Myriam Ben Saad : Effectivement, le dessalement de l’eau est perçu comme l'un des processus les plus viables pour faire face à une demande d'eau douce qui ne cesse de croître notamment sous l’effet de la pression démographique. Aujourd’hui, les usines de dessalement peuvent fonctionner en continu et la production est infinie.  On compte près de 20 000 usines de dessalement dans le monde, avec une capacité de dessalement quotidienne d'environ 100 millions de m3. 
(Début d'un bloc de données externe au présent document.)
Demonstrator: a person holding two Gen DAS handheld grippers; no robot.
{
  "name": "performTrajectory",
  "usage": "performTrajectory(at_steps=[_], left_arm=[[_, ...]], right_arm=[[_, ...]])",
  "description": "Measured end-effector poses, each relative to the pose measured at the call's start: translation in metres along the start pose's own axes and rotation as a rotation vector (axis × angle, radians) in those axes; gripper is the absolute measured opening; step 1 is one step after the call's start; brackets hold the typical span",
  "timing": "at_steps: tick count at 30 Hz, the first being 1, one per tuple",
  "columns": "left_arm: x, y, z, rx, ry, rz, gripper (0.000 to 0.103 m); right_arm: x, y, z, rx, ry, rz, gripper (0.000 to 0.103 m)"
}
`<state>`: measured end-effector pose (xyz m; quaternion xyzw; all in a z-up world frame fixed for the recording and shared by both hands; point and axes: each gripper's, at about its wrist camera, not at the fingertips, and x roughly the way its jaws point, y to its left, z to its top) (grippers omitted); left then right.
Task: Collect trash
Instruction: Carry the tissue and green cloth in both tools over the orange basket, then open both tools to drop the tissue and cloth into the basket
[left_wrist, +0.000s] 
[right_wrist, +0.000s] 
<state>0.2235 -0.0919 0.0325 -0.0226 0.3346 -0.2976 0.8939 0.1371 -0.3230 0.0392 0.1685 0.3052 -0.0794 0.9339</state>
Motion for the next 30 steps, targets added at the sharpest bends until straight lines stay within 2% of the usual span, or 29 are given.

Mais, le dessalement de l’eau de mer est aussi une technologie qui est très couteuse, énergivore et qui rejette des quantités très importantes de gaz à effet de serre (GES). La construction de ces infrastructures nécessite des investissements très exorbitants, qui se chiffrent souvent en millions ! sans parler des systèmes d'adduction d'eau de mer en amont et de distribution d'eau douce en aval, ainsi que le traitement des déchets engendrés. Un autre problème majeur est lié à la consommation d’énergie et aux fluctuations des prix des énergies souvent fossiles. Les coûts de production sont fortement dépendants des prix de l’énergie, surtout pour les usines à osmose inverse, qui est la méthode la plus couramment utilisée, qui nécessite une énergie substantielle pour créer une pression suffisante pour pousser l'eau chargée de sel à travers les membranes pour la filtrer et pour produire de l’eau propre et consommable pour les ménages connectés aux réseaux. Les variations des prix de l'énergie, influencées par les incertitudes économiques (inflations, fluctuations des taux d’intérêt…) et les situations géopolitiques (guerre en Ukraine et dans les pays du moyen orient…) peuvent faire fluctuer les coûts de manière significative.

Au-delà des coûts économiques, existe-t-il des répercussions environnementales ?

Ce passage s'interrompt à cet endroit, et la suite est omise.